━━ DATA SUPPLIED

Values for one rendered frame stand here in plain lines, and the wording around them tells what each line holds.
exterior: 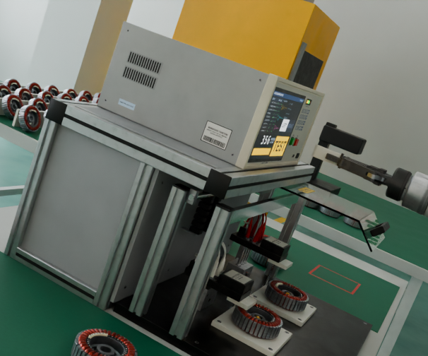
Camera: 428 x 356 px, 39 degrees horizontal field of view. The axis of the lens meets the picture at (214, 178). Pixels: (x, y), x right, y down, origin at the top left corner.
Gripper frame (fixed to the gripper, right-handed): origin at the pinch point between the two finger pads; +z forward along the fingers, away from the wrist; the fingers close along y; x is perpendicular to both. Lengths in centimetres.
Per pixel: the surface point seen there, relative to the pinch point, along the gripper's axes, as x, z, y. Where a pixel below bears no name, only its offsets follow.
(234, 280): -31.2, 3.9, -23.5
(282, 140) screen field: -0.1, 9.6, -8.5
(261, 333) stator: -38.7, -6.4, -25.2
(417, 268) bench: -43, -30, 137
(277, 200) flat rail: -14.3, 6.1, -5.6
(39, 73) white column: -52, 311, 275
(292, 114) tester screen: 6.5, 9.6, -8.6

━━━━

**WHAT YOU WILL DO**
Filter the entries down to the lines with the word "gripper" in them, and copy those lines.

**SOLVED EXERCISE**
Gripper frame (fixed to the gripper, right-handed): origin at the pinch point between the two finger pads; +z forward along the fingers, away from the wrist; the fingers close along y; x is perpendicular to both. Lengths in centimetres.
Per pixel: the surface point seen there, relative to the pinch point, along the gripper's axes, as x, z, y. Where a pixel below bears no name, only its offsets follow.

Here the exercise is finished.